Mohammadian in other case-law:
• Nekoie v. Canada (Citizenship and Immigration), 2012 FC 363 (CanLII), <http://canlii.ca/t/fr0p8>
o [19] The issue of adequate language interpretation at the hearing is a question of procedural fairness (Mohammadian v Canada (Minister of Citizenship and Immigration), 2001 FCA 191 (CanLII), [2001] 4 FC 85) and should be reviewed under the correctness standard.
• Benitez v. Canada (Minister of Citizenship and Immigration), [2007] 1 FCR 107, 2006 FC 461 (CanLII), <http://canlii.ca/t/1n3nx>
o This case applies the logic from Mohammadian to violations of natural justice / apprehension of bias in general
o [219] The rationale for why an applicant must raise a violation of natural justice or apprehension of bias at the earliest practical opportunity was articulated by Justice Pelletier (as he was then) in Mohammadian v. Canada (Minister of Citizenship and Immigration), 2000 CanLII 17118 (FC), [2000] 3 F.C. 371 (T.D), affd 2001 FCA 191 (CanLII), [2001] 4 F.C. 85 (C.A.), where he stated at paragraph 25:
There is a powerful argument in favour of such a requirement arising from judicial economy. If applicants are permitted to obtain judicial review of adverse decisions by remaining silent in the face of known problems of interpretation, they will remain silent. This will result in a duplication of hearings. It seems a better policy to provide an incentive to make the original hearing as fair as possible and to avoid repetitious proceedings. Applicants should be required to complain at the first opportunity when it is reasonable to expect them to do so.

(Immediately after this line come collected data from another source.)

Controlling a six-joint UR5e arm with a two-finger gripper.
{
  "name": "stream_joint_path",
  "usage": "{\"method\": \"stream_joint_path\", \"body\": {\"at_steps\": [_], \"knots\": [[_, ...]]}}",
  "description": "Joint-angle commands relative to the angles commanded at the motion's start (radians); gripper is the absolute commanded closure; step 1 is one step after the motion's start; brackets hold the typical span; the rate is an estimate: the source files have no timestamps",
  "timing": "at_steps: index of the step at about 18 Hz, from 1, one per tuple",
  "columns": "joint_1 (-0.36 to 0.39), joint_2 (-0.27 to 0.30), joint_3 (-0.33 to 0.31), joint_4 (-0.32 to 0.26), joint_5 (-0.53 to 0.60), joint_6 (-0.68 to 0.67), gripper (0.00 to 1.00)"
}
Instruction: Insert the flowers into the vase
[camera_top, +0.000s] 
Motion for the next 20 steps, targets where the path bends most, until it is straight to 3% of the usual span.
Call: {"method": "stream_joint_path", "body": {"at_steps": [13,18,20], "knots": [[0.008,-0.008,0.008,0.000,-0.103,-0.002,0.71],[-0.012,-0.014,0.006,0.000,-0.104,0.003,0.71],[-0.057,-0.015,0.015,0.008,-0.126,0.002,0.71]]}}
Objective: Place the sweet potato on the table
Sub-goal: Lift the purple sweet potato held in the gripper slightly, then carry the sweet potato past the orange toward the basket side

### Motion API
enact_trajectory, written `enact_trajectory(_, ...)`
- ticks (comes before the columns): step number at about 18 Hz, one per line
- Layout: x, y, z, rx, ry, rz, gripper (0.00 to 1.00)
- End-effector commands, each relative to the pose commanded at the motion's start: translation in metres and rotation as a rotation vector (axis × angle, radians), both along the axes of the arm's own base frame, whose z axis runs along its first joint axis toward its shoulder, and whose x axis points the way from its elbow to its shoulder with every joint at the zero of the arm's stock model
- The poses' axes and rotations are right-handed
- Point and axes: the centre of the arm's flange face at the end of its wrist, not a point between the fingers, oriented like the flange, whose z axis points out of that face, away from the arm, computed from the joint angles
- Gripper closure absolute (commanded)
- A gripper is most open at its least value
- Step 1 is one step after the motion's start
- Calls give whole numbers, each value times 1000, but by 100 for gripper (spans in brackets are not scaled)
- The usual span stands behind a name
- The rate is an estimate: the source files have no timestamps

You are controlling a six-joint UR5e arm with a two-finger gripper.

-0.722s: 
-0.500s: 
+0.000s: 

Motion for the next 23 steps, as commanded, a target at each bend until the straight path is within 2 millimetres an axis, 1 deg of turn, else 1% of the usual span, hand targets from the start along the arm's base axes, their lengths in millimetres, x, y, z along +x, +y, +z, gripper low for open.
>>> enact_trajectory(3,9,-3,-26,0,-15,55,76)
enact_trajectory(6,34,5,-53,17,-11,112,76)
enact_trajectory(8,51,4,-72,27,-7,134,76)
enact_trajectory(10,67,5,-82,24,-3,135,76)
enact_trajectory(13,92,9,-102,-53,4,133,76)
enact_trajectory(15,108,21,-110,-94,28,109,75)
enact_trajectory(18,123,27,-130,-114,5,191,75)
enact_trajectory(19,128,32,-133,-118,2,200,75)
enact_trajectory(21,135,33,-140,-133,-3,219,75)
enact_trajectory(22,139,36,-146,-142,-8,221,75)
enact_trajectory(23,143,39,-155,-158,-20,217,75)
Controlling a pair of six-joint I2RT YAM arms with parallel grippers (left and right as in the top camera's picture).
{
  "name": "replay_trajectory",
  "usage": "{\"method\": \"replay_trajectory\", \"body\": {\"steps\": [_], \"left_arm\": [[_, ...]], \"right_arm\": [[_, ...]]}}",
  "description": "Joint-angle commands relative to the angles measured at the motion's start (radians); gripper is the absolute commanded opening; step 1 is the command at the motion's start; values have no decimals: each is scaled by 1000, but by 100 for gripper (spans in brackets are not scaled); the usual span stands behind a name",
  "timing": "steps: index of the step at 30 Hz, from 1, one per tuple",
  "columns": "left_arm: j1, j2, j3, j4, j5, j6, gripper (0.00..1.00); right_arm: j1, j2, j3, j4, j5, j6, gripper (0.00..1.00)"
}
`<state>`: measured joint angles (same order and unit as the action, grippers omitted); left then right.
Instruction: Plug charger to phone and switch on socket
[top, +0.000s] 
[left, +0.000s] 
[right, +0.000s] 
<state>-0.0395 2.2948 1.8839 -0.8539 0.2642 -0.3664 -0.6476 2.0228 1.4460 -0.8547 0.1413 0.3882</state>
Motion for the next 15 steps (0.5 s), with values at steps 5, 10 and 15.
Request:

Justice Pelletier went on to say at paragraph 26 “[t]he crucial element is the reasonableness of the expectation that the claimant complain at the first opportunity.”
• Singh v. Canada (Citizenship and Immigration), 2007 FC 62 (CanLII), <http://canlii.ca/t/1s814>
o [48] Likewise, in Mohammadian v. Canada (Minister of Citizenship and Immigration), 2001 FCA 191 (CanLII), [2001] F.C.J. No. 916 (QL), The Federal Court of Appeal ruled that the applicant’s failure to invoke problems with the interpretation before an administrative tribunal constitutes a waiver of the right to object later:
[19] . . . In my view, therefore, Pelletier J. did not err in determining that the appellant had waived his right under section 14 of the Charter by failing to object to the quality of the interpretation at the first opportunity during the hearing into his claim for refugee status.